We research all brands listed and may earn a fee from our partners. Research and financial considerations may influence how brands are displayed. Not all brands are included. Learn more.

Photo illustration by Sarina Finkelstein for mONEY; Getty Images (3)

The vast majority of travelers book their vacations online these days—and now over a third even use their smartphone to make all the arrangements. But how seriously do these booking sites take data security?

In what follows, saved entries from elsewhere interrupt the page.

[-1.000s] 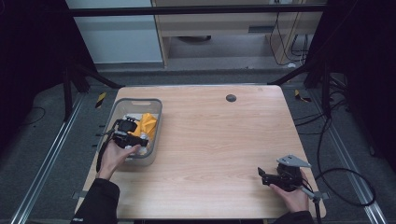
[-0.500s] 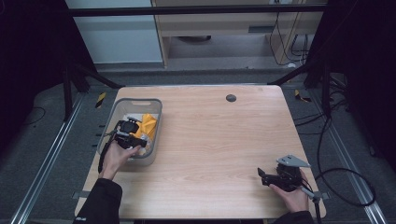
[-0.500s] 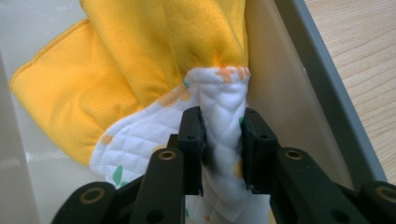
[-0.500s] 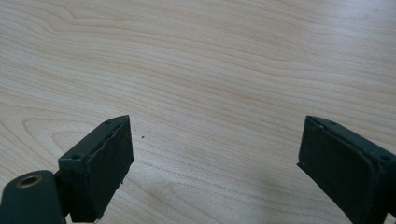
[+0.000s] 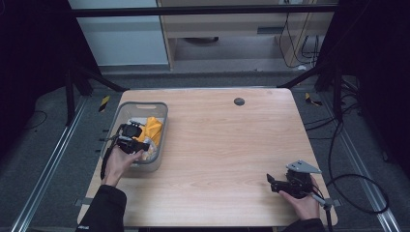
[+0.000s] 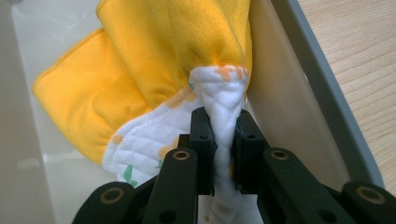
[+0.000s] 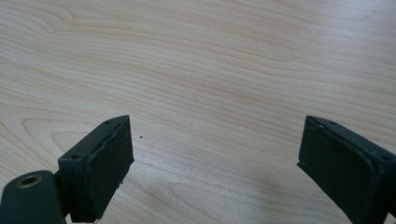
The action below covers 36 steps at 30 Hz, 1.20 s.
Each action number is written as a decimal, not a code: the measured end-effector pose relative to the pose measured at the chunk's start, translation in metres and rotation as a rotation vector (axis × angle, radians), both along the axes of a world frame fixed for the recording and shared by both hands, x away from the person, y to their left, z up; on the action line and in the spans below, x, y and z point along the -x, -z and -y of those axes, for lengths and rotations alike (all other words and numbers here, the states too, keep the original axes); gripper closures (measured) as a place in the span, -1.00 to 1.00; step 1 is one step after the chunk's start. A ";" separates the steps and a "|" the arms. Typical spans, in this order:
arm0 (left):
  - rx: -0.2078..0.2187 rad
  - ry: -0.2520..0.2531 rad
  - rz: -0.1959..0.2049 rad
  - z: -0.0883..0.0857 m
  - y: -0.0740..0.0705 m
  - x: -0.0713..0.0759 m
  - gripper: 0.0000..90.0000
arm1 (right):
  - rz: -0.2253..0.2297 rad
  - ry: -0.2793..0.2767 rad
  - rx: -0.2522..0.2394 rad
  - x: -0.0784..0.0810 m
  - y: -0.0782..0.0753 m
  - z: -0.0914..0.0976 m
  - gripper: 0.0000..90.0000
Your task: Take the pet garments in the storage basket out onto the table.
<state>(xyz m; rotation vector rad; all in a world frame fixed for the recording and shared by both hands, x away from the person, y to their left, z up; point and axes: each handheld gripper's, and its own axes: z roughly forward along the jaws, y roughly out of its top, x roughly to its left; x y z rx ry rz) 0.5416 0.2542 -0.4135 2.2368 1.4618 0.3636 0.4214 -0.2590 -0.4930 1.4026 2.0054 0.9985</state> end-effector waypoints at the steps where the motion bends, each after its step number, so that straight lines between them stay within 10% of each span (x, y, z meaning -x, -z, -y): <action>1: 0.000 0.002 0.008 -0.001 -0.004 0.002 0.80 | 0.001 0.000 0.002 0.000 0.000 0.000 -0.78; 36: 0.023 0.006 0.118 -0.010 -0.051 0.018 0.82 | 0.004 -0.002 0.007 0.000 0.000 0.000 -0.78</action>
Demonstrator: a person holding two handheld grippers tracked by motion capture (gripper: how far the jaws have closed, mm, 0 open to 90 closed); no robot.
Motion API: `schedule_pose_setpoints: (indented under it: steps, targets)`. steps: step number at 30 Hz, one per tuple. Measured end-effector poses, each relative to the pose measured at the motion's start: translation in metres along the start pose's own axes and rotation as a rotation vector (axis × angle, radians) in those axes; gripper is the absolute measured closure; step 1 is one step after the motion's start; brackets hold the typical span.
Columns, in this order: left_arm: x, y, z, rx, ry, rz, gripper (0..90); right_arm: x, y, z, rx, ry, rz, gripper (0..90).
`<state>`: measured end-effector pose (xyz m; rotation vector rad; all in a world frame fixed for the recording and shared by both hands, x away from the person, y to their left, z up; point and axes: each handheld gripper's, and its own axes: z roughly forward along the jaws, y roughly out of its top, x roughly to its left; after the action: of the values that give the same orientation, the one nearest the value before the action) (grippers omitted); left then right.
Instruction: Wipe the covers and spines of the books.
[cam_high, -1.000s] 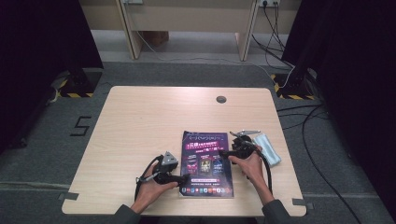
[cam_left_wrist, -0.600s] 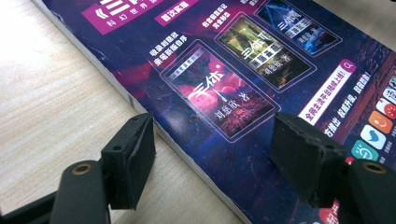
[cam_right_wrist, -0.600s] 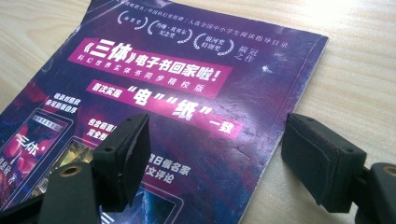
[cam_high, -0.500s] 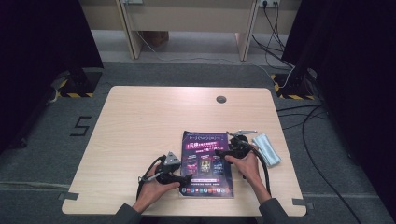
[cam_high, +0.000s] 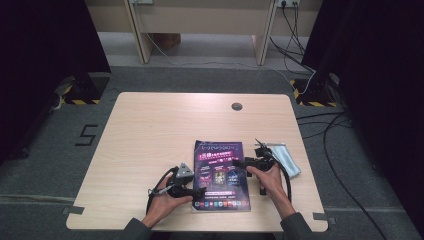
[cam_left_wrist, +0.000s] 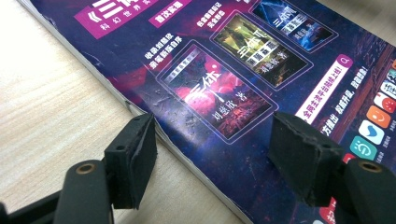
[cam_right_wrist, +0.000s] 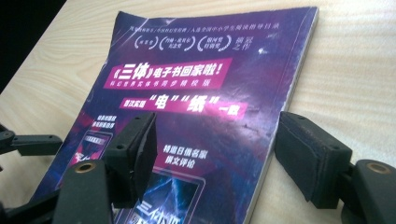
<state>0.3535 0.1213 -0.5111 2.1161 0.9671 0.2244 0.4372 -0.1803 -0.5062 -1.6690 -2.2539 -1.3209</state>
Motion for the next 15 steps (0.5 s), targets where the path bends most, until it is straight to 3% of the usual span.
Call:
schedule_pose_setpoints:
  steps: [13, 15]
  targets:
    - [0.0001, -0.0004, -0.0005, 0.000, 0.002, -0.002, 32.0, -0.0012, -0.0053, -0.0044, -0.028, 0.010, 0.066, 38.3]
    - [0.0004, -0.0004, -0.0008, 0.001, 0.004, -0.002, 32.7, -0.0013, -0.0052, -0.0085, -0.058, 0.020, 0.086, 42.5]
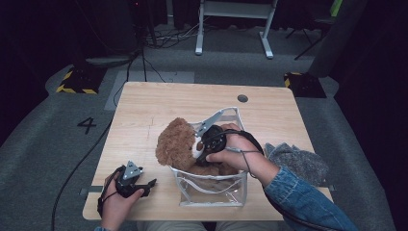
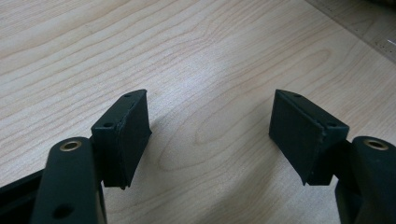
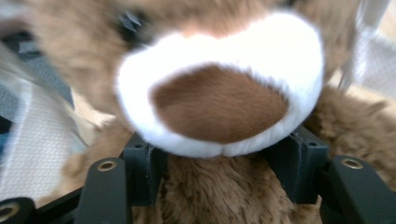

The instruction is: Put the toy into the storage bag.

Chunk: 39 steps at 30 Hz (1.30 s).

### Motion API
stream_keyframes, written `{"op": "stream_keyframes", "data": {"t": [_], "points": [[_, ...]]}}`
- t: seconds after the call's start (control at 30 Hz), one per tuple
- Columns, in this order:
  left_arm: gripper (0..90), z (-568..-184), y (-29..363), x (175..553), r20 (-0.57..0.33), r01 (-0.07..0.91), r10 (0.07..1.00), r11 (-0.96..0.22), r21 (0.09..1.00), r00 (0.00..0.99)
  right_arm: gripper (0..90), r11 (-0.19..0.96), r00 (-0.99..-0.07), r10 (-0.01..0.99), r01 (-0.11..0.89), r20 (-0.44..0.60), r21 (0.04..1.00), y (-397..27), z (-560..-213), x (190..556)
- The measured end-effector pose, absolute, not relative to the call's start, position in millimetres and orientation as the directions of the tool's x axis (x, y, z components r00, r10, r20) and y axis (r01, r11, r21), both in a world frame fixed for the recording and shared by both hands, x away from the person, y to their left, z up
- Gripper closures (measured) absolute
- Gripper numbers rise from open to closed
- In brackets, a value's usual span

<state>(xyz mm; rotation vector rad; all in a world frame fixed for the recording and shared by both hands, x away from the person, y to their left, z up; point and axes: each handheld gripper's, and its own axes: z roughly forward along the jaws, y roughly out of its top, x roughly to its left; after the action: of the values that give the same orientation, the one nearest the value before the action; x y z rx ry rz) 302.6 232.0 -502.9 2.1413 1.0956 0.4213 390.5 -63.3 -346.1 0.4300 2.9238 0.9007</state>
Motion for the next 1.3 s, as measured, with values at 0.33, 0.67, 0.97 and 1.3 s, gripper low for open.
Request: {"op": "stream_keyframes", "data": {"t": [0.33,0.67,0.97,1.3], "points": [[28.9,-503,232,303,-0.022,0.583,0.806,-0.409,0.702,0.592,39.4,0.724,-0.943,0.314,0.313,0.11,0.614,-75,-332,391],[28.9,-503,232,302,-0.021,0.584,0.807,-0.409,0.702,0.59,39.6,0.679,-0.92,0.361,0.373,0.155,0.632,-80,-334,397],[28.4,-503,229,305,-0.022,0.584,0.804,-0.412,0.7,0.594,39.6,0.64,-0.961,0.252,0.256,0.117,0.725,-92,-334,390],[28.4,-503,229,305,-0.025,0.586,0.801,-0.415,0.696,0.598,40.1,0.425,-0.949,0.3,0.221,0.094,0.878,-101,-294,384]]}}
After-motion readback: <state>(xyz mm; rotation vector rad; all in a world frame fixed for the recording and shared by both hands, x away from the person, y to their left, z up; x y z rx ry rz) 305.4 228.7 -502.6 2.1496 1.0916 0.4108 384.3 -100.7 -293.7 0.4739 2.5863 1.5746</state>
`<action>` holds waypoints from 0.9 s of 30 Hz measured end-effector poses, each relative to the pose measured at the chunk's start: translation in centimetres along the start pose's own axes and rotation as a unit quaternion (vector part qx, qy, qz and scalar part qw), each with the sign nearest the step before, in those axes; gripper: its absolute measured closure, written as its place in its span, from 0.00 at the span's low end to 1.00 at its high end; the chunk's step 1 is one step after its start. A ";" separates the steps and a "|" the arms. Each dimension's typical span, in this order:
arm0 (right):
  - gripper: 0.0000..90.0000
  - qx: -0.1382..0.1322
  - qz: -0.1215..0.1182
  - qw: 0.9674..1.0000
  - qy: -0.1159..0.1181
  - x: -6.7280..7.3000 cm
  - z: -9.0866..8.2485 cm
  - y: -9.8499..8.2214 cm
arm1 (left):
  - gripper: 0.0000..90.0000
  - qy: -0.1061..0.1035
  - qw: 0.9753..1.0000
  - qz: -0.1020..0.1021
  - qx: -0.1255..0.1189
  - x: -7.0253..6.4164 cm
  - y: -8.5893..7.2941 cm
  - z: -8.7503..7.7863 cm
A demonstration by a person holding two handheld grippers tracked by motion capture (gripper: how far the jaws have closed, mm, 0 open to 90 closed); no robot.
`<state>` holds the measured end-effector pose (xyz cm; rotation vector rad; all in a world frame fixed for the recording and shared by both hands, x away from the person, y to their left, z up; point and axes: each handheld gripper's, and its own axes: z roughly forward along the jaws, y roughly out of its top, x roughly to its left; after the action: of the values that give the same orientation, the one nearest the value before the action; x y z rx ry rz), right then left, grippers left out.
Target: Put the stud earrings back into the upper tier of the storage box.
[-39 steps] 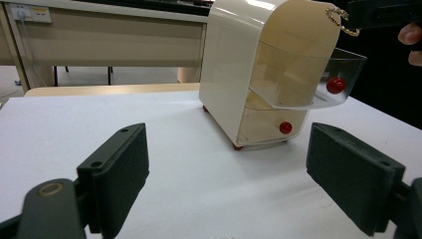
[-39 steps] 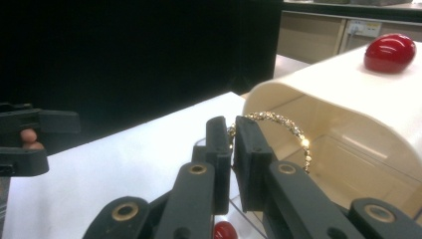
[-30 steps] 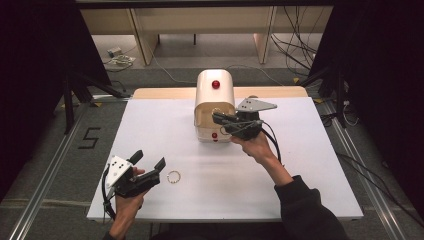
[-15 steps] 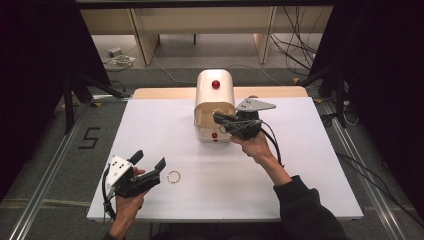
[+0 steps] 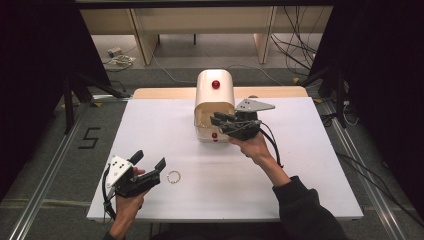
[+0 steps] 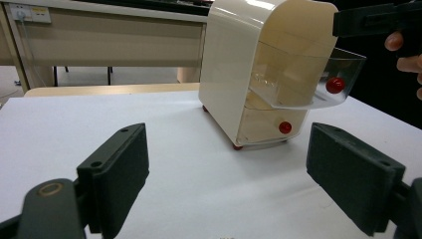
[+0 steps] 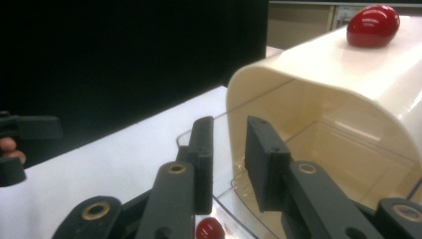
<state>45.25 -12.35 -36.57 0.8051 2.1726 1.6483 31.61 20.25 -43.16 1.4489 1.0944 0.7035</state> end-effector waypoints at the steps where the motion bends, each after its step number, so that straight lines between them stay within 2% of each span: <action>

As it turns out, not very—at least when it comes to password protection, according to a new report from password manager Dashlane. While companies typically have multiple layers of security, passwords are the “first line of defense, the forgotten hero,” says Ryan Merchant, an author on Dashlane's report.

Of the 55 top travel booking websites Dashlane tested —which included all of the major U.S. airlines, rental car and cruise companies—only apartment/housing rental site Airbnb received top marks for its data security policies around password protection. Hawaiian Airlines, Hilton, Marriott, Royal Caribbean and United Airlines also all passed Dashlane's tests.

But a staggering 89% of the travel sites tested failed, including major booking sites like Expedia and Orbitz. Norwegian Cruises was the worst, coming in dead last in Dashlane’s analysis.

Expedia, Orbitz, and Norwegian Cruises did not immediately respond to requests for comment.

“It’s just baffling in 2018 that every company isn’t implementing basic security requirements for their users,” Merchant says.

The password manager analyzed whether the sites met basic standards when it came to passwords, such as requiring more than eight characters and stipulating that customers use both letters and numbers, while also testing whether sites allowed really weak passwords like 12345 or ‘password.’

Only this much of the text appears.